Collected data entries
=== Section Start ===

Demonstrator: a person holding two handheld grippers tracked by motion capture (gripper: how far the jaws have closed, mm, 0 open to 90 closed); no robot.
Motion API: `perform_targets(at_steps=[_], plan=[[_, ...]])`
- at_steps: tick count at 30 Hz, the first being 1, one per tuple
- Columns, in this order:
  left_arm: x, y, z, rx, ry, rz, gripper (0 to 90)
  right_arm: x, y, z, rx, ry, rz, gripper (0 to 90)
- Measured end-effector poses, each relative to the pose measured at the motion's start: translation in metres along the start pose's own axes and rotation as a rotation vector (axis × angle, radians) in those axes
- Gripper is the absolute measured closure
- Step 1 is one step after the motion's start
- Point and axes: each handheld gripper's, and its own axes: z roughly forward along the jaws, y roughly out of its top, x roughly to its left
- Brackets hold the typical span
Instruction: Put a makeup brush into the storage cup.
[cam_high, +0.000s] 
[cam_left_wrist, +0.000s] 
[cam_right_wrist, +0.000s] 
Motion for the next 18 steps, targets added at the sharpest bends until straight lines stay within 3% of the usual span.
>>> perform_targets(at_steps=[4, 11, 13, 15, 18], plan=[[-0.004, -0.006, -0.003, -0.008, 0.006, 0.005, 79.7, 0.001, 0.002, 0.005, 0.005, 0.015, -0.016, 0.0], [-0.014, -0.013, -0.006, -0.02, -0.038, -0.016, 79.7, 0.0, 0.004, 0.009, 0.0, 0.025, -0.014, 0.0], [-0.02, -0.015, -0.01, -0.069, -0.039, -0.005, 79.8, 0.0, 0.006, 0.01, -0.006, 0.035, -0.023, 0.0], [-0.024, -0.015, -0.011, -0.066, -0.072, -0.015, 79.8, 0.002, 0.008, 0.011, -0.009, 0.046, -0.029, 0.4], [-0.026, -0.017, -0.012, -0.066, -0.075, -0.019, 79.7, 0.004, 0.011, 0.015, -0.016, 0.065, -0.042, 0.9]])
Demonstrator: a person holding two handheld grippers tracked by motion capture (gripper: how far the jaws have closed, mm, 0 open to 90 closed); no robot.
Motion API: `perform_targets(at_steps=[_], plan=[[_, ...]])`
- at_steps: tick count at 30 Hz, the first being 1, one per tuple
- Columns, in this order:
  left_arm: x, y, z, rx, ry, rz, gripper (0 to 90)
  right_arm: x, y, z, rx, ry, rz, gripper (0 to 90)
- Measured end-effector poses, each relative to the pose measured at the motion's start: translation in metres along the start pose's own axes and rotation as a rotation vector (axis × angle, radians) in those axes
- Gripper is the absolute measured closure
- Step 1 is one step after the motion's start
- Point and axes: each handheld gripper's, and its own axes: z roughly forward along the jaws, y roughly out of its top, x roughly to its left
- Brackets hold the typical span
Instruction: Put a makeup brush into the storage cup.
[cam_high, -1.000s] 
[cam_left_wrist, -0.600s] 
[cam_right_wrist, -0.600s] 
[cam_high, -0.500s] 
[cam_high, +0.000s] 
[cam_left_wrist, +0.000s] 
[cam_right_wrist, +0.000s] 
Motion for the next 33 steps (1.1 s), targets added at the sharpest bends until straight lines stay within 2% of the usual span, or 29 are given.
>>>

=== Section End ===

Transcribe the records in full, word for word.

Demonstrator: a person holding two handheld grippers tracked by motion capture (gripper: how far the jaws have closed, mm, 0 open to 90 closed); no robot.
Motion API: `perform_targets(at_steps=[_], plan=[[_, ...]])`
- at_steps: tick count at 30 Hz, the first being 1, one per tuple
- Columns, in this order:
  left_arm: x, y, z, rx, ry, rz, gripper (0 to 90)
  right_arm: x, y, z, rx, ry, rz, gripper (0 to 90)
- Measured end-effector poses, each relative to the pose measured at the motion's start: translation in metres along the start pose's own axes and rotation as a rotation vector (axis × angle, radians) in those axes
- Gripper is the absolute measured closure
- Step 1 is one step after the motion's start
- Point and axes: each handheld gripper's, and its own axes: z roughly forward along the jaws, y roughly out of its top, x roughly to its left
- Brackets hold the typical span
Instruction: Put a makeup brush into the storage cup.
[cam_high, +0.000s] 
[cam_left_wrist, +0.000s] 
[cam_right_wrist, +0.000s] 
Motion for the next 18 steps, targets added at the sharpest bends until straight lines stay within 3% of the usual span.
>>> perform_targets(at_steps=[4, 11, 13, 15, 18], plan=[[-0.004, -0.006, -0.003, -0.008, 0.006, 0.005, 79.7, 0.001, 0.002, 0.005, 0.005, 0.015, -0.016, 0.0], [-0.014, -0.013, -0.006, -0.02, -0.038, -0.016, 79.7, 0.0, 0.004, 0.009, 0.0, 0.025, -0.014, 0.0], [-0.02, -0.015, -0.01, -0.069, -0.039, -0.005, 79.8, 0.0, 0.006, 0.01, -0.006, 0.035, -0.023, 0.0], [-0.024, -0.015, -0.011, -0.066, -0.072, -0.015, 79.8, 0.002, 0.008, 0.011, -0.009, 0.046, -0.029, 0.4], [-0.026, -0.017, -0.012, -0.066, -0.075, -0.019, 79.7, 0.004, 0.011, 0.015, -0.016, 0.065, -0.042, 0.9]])
Demonstrator: a person holding two handheld grippers tracked by motion capture (gripper: how far the jaws have closed, mm, 0 open to 90 closed); no robot.
Motion API: `perform_targets(at_steps=[_], plan=[[_, ...]])`
- at_steps: tick count at 30 Hz, the first being 1, one per tuple
- Columns, in this order:
  left_arm: x, y, z, rx, ry, rz, gripper (0 to 90)
  right_arm: x, y, z, rx, ry, rz, gripper (0 to 90)
- Measured end-effector poses, each relative to the pose measured at the motion's start: translation in metres along the start pose's own axes and rotation as a rotation vector (axis × angle, radians) in those axes
- Gripper is the absolute measured closure
- Step 1 is one step after the motion's start
- Point and axes: each handheld gripper's, and its own axes: z roughly forward along the jaws, y roughly out of its top, x roughly to its left
- Brackets hold the typical span
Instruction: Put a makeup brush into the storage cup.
[cam_high, -1.000s] 
[cam_left_wrist, -0.600s] 
[cam_right_wrist, -0.600s] 
[cam_high, -0.500s] 
[cam_high, +0.000s] 
[cam_left_wrist, +0.000s] 
[cam_right_wrist, +0.000s] 
Motion for the next 33 steps (1.1 s), targets added at the sharpest bends until straight lines stay within 2% of the usual span, or 29 are given.
>>>

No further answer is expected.